Currently, American companies with inventories that increase in value as it sits in storage can elect to use the accepted accounting method called "last in, first out" or LIFO. LIFO allows a company to use the cost of producing the newest unit in their inventory as opposed to the oldest when determining the profit of a single sale, which compensates for inflation. Companies electing to use LIFO are liable for changes in pricing; should the cost of producing the most recent unit decrease, they must continue to use LIFO and report the larger profit margin.

The Camp proposal retroactively implements the "first in, first out" or FIFO method over four years. As a result, companies currently using LIFO will incur a tax liability on the historic difference between using the LIFO method or using the FIFO method. Because these businesses were using an IRS-approved accounting method, many likely did not factor into their business plans a tax bill arising from a retroactive change in the tax code. Shouldering such costs could jeopardize the existence of some of these businesses and the jobs they support.

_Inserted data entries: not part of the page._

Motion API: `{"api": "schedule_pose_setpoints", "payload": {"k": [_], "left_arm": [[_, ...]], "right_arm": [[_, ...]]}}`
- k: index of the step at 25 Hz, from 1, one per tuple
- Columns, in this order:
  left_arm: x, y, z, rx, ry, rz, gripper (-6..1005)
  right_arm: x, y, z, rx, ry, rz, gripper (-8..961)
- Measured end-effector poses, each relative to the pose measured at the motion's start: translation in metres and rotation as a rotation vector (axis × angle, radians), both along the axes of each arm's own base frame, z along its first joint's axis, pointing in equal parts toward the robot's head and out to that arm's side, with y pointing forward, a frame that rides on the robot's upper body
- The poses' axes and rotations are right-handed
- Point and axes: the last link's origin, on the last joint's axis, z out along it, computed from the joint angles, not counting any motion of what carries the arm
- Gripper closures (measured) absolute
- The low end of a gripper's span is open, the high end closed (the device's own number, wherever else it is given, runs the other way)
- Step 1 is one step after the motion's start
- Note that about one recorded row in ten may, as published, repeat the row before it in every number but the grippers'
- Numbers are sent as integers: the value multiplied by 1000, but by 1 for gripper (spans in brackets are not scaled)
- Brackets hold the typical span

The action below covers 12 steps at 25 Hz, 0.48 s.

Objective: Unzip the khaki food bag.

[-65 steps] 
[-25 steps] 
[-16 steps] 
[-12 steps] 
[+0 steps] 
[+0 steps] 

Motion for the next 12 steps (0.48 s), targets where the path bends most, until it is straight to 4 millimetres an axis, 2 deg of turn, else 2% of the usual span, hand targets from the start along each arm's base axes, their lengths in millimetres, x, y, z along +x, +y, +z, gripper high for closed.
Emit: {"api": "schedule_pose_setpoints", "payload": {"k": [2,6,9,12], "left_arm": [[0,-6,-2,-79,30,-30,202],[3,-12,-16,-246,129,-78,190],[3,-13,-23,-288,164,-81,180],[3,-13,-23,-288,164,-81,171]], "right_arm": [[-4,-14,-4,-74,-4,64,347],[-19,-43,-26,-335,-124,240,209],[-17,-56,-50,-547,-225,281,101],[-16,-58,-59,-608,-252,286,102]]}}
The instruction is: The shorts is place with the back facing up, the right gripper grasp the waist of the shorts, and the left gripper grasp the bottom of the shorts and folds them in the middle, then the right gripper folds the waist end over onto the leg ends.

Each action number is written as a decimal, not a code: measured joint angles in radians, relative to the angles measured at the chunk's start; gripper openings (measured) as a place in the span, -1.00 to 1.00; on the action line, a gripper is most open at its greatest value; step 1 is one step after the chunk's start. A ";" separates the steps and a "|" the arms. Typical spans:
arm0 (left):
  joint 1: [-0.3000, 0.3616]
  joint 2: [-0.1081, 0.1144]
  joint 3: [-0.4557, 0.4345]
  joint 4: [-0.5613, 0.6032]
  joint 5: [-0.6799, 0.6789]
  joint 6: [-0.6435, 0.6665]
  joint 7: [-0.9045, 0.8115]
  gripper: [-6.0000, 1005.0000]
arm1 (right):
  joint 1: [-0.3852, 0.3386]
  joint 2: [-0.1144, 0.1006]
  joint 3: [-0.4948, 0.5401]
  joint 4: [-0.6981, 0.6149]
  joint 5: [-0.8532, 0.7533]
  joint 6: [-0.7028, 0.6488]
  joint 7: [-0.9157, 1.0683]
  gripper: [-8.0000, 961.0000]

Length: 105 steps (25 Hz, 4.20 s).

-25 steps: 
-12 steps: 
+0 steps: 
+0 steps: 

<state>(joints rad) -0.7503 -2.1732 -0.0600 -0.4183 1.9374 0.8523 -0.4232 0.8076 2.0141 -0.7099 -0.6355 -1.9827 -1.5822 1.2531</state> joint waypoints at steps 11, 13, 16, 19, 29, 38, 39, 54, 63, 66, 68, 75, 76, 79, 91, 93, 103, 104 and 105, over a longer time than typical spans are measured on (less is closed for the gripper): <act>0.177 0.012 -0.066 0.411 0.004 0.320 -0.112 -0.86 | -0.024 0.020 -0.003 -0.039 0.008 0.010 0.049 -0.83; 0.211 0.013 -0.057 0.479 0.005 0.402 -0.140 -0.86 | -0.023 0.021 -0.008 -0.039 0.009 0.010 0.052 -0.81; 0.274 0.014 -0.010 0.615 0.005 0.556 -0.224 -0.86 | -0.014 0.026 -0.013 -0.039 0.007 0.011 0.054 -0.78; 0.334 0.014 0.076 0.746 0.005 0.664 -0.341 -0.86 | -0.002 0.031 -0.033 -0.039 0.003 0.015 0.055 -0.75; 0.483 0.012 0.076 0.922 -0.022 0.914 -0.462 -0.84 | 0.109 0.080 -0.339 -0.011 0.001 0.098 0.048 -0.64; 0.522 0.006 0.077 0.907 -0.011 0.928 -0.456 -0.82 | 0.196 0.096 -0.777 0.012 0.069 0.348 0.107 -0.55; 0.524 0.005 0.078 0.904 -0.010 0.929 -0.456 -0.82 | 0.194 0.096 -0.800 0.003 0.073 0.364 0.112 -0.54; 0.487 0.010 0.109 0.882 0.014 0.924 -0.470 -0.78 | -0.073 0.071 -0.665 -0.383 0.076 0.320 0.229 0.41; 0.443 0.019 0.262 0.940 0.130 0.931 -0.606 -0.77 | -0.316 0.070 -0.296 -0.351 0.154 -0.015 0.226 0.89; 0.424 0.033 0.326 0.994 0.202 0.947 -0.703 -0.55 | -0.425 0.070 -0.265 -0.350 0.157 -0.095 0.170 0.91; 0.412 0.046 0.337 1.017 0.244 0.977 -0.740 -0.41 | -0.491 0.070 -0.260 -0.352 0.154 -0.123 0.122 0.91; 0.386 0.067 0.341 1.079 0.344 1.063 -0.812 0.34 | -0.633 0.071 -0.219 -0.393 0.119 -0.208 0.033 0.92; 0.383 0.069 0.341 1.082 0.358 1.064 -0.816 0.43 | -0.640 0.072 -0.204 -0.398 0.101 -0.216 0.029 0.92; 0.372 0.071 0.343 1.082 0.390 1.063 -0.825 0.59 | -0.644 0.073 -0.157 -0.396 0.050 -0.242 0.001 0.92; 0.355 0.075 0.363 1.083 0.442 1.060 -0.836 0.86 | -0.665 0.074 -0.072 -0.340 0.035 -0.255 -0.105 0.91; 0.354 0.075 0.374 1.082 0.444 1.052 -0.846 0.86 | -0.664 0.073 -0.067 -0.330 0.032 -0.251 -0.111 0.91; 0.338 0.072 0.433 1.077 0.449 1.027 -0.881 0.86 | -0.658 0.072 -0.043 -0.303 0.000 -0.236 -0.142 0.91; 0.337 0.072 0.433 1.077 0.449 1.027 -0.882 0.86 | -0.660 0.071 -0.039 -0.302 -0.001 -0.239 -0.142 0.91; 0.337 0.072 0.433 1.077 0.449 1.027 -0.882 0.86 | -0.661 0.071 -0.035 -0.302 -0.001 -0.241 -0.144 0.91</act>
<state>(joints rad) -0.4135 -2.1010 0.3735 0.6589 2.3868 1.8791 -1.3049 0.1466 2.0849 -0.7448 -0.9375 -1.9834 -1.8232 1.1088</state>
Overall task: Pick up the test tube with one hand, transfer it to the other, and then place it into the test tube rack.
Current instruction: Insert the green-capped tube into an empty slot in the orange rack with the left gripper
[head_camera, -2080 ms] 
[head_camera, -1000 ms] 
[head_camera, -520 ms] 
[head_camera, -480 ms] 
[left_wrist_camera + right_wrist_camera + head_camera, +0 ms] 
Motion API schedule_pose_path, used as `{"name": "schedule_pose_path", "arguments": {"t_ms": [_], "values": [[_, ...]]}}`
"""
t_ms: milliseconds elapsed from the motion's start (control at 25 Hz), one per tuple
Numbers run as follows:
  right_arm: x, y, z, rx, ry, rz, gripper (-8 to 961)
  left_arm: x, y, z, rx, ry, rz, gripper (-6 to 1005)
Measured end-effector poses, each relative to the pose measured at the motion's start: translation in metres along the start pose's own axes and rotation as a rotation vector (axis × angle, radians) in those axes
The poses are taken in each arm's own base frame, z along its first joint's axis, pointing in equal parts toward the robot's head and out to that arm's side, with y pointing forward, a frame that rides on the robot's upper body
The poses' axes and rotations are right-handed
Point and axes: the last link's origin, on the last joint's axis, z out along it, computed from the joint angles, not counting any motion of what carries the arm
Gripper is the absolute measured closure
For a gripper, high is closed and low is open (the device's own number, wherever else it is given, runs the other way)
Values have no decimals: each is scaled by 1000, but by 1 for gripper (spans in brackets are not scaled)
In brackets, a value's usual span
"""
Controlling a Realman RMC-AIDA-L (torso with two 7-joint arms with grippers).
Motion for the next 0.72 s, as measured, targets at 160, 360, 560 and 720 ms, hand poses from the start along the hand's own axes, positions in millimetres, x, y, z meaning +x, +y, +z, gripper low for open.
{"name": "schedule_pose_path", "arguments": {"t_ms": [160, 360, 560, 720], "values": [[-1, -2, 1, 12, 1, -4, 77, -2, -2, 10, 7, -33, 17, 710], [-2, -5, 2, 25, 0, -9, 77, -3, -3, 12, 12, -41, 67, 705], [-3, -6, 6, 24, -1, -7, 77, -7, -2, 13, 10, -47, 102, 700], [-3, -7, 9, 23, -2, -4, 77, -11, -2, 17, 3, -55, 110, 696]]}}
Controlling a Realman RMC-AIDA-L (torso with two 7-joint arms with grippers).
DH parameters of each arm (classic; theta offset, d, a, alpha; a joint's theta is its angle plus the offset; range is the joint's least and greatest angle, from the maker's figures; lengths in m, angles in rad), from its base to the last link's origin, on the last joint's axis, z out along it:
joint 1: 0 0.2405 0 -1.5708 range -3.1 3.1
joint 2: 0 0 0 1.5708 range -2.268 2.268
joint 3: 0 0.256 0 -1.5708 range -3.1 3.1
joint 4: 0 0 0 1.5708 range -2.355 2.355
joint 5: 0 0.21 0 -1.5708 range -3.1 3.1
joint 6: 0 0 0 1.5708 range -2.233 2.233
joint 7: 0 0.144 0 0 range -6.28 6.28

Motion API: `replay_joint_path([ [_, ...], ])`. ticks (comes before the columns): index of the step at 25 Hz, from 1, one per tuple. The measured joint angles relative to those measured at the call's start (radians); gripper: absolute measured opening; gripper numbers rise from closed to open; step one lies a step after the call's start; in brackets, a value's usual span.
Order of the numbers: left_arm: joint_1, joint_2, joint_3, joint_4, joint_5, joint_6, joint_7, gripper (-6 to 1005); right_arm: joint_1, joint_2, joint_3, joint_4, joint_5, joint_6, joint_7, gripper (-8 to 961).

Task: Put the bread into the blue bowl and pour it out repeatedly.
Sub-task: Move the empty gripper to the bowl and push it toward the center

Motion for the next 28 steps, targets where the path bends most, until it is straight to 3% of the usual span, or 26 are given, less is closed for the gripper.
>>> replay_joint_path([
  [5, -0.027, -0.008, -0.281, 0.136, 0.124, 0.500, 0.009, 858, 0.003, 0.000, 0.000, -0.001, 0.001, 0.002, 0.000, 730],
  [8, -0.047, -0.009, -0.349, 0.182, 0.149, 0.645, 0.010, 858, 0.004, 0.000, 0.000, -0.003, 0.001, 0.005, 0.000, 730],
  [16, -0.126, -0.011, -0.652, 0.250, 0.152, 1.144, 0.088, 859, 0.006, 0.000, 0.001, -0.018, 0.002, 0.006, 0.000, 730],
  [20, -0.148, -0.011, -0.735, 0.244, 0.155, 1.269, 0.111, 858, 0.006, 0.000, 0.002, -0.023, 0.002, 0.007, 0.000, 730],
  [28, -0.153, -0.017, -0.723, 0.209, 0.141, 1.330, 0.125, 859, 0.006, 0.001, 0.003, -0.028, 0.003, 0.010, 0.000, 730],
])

"I applaud Chairman Camp and his Committee's work to overhaul our nation's broken 72,000+-page tax code. However, as we make much needed tax reforms, we must also ensure we do not unfairly penalize companies that followed the previous tax rules," said Lankford. "Many American industries use the ‘last in, first out' accounting method as a way to free up capital to hire new employees and keep their companies running on a predictable schedule. A provision in Chairman Camp's tax reform proposal would retroactively punish companies that have legally utilized this method for years to handle their accounting,"

"I do not believe it was Chairman Camp's intent to saddle these companies with added tax burden, despite the fact that they have utilized the legal LIFO accounting method for years. I join this esteemed group of Members to ask Chairman Camp to remove this provision from our House tax reform proposal to ensure we do not unduly punish hard-working businesses with yet another problem in our tax code. Rep. Thompson and I are grateful to be joined by so many of our colleagues on this letter to Chairman Camp. We will continue to protect the hardworking employees and industries in our respective states who need real tax reform," concluded Lankford.

A full copy of the letter is below.

Dear Chairman Camp:

As we share your desire for comprehensive tax reform, we commend you for putting forth a proposal and for continuing to advance the discussions on tax reform. Like you, we believe that reforms are key to our long-term economic growth and global competiveness.

After reviewing the proposal in more detail, we would like to take this opportunity to share our concerns with the proposed repeal of "last-in, first-out" (LIFO) accounting and the negative impacts it will have on the businesses in our districts and, consequently, the local, regional and U.S. economy. LIFO is a legitimate and longstanding accounting methodology. It is not a "loophole," "subsidy," or tax expenditure; rather, LIFO is a widely accepted and utilized inventory accounting method that has been part of the U.S. tax code for more than 70 years.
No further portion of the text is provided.